Dura humillación es para tan soberbios espíritus el verse despreciados de seres inferiores a ellos. Pues, si como hemos dicho, pusiéremos humildemente nuestra confianza en Dios, tendremos el derecho y el deber de despreciarlos. “En este tiempo, también una noche, pensé me ahogaban; y como echaron mucha agua bendita, vi ir mucha multitud de ellos, como quien se va despeñando contra nos” Pueden ellos ladrar, mas no podrán mordernos, si no fuere que por imprudencia o soberbia nos llegáramos a ellos.

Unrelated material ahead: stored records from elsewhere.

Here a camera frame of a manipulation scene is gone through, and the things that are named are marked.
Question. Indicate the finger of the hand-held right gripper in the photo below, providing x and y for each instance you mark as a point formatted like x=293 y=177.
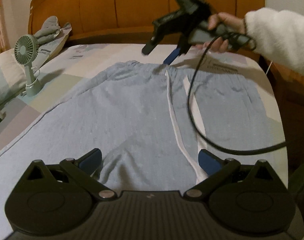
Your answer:
x=172 y=56
x=150 y=46

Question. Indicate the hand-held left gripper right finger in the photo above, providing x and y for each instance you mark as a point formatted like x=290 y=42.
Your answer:
x=209 y=162

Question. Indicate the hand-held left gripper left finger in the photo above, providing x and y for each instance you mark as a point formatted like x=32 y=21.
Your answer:
x=90 y=160

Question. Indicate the person's right hand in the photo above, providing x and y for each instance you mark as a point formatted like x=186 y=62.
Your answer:
x=229 y=21

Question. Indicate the wooden headboard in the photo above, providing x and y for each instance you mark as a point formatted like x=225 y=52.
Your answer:
x=117 y=7

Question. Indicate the grey crumpled cloth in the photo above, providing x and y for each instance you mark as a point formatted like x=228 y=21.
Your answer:
x=51 y=28

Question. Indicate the green desk fan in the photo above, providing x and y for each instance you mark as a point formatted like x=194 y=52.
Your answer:
x=26 y=48

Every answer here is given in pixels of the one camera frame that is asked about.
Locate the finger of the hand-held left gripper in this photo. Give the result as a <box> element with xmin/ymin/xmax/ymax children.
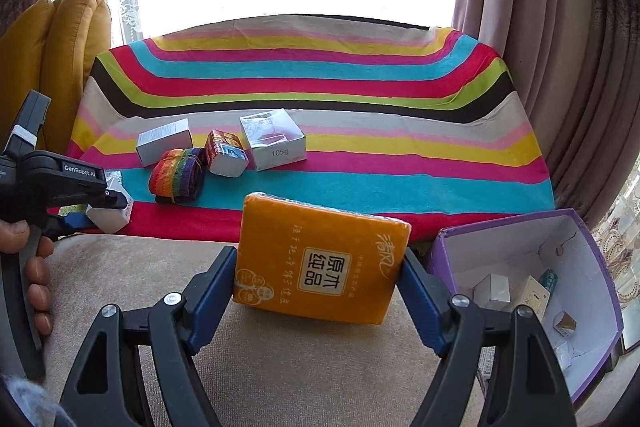
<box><xmin>47</xmin><ymin>188</ymin><xmax>129</xmax><ymax>217</ymax></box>
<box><xmin>44</xmin><ymin>213</ymin><xmax>99</xmax><ymax>239</ymax></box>

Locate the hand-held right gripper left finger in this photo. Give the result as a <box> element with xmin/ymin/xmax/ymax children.
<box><xmin>60</xmin><ymin>245</ymin><xmax>238</xmax><ymax>427</ymax></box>

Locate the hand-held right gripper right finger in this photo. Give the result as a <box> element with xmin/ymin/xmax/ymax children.
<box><xmin>397</xmin><ymin>248</ymin><xmax>577</xmax><ymax>427</ymax></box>

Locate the white silver-sided box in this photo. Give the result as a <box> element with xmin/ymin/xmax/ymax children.
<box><xmin>472</xmin><ymin>274</ymin><xmax>511</xmax><ymax>311</ymax></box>

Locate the purple cardboard box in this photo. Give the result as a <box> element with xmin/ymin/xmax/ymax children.
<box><xmin>429</xmin><ymin>208</ymin><xmax>627</xmax><ymax>404</ymax></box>

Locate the cream cardboard box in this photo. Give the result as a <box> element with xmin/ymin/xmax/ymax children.
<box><xmin>509</xmin><ymin>275</ymin><xmax>551</xmax><ymax>323</ymax></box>

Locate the orange tissue pack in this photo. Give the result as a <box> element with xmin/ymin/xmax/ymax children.
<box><xmin>232</xmin><ymin>191</ymin><xmax>414</xmax><ymax>326</ymax></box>

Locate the small gold and white box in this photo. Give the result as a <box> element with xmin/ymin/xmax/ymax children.
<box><xmin>553</xmin><ymin>310</ymin><xmax>577</xmax><ymax>338</ymax></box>

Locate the person's left hand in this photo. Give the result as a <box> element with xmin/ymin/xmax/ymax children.
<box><xmin>0</xmin><ymin>221</ymin><xmax>55</xmax><ymax>336</ymax></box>

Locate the white cardboard box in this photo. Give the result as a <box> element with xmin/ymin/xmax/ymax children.
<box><xmin>135</xmin><ymin>119</ymin><xmax>194</xmax><ymax>168</ymax></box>

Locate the yellow sofa cushion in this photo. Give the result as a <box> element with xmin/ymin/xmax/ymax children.
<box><xmin>0</xmin><ymin>0</ymin><xmax>114</xmax><ymax>158</ymax></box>

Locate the red and white box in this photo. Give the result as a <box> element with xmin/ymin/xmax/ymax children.
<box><xmin>204</xmin><ymin>129</ymin><xmax>250</xmax><ymax>178</ymax></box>

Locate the white 105g box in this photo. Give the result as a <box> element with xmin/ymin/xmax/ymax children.
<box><xmin>239</xmin><ymin>109</ymin><xmax>307</xmax><ymax>172</ymax></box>

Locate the grey fuzzy cloth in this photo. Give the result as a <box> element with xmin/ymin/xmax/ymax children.
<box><xmin>0</xmin><ymin>374</ymin><xmax>76</xmax><ymax>427</ymax></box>

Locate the mauve pleated curtain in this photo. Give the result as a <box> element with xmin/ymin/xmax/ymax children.
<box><xmin>451</xmin><ymin>0</ymin><xmax>640</xmax><ymax>229</ymax></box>

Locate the rainbow striped strap roll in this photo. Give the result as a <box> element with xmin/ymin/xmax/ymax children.
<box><xmin>148</xmin><ymin>147</ymin><xmax>206</xmax><ymax>203</ymax></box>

La pelea, pues, que hemos de reñir con el demonio, así como con el mundo y la concupiscencia, nos confirma en la vida sobrenatural, y nos da ocasión de adelantar en ella.

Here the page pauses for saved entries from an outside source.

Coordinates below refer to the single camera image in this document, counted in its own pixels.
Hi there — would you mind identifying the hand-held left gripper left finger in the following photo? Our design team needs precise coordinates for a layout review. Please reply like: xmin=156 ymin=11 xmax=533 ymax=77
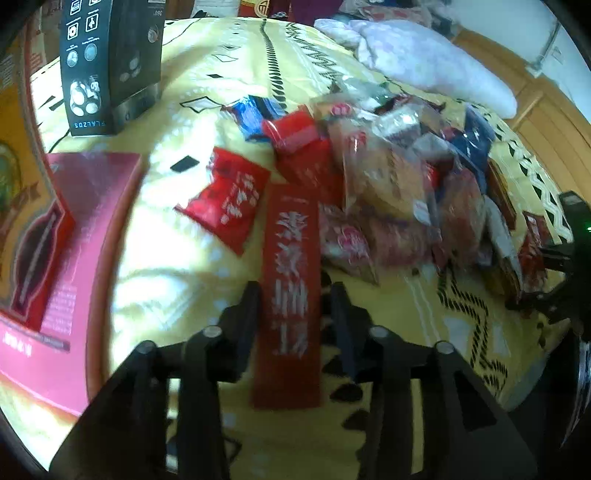
xmin=48 ymin=281 xmax=264 ymax=480

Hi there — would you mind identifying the white wall cable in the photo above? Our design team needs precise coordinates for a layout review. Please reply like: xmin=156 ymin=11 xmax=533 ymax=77
xmin=526 ymin=18 xmax=561 ymax=77

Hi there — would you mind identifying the black product box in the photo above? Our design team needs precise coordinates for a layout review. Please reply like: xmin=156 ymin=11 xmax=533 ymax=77
xmin=59 ymin=0 xmax=163 ymax=137

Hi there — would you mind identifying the square red snack packet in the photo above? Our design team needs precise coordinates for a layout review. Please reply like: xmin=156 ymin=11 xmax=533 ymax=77
xmin=174 ymin=148 xmax=272 ymax=257

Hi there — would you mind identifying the pile of mixed snack packets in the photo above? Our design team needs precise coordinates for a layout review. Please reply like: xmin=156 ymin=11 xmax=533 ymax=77
xmin=272 ymin=76 xmax=561 ymax=296

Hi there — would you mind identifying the glossy red snack packet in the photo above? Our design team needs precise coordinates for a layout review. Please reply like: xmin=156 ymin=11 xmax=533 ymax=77
xmin=262 ymin=105 xmax=331 ymax=154

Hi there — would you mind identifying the long red snack packet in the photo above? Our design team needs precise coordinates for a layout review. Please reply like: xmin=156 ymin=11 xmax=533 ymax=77
xmin=250 ymin=184 xmax=322 ymax=409

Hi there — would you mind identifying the pink flat box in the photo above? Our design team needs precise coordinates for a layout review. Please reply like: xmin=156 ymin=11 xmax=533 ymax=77
xmin=0 ymin=152 xmax=146 ymax=416

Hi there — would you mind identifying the yellow patterned bedsheet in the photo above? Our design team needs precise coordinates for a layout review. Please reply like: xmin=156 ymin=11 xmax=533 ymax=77
xmin=0 ymin=16 xmax=578 ymax=480

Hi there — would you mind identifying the red gold carton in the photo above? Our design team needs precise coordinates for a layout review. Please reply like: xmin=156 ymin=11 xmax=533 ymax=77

Conclusión: (de los enemigos de nuestra alma – la concupiscencia, el mundo y el demonio)
Es la vida cristiana, como acabamos de ver, una lucha y penosa que, después de diversas alternativas, no termina sino con la muerte; lucha de capital importancia, porque en ella nos va la vida eterna. Como nos lo enseña San Pablo, hay en nosotros dos hombres:
a) El hombre regenerado, el hombre nuevo, con nobles inclinaciones, sobrenaturales, divinas, las cuales pone en nosotros el Espíritu Santo por los méritos de Jesús y la intercesión de la Santísima Virgen y de los Santos; inclinaciones éstas, a las que procuramos corresponder poniendo en ejercicio, bajo el influjo de la gracia actual, el organismo sobrenatural con que Dios nos dotó,
b) Mas juntamente hay en nosotros el hombre natural, el hombre carnal, el hombre viejo, con sus malas inclinaciones, que no arrancó de raíz de nuestra alma el bautismo: éstas son la triple concupiscencia, que conservamos de nuestra primera generación, y que se encargan de reavivar y reforzar el mundo y el demonio: inclinación habitual que nos induce al apetito desordenado de los placeres sensuales, de nuestra propia excelencia y de las riquezas.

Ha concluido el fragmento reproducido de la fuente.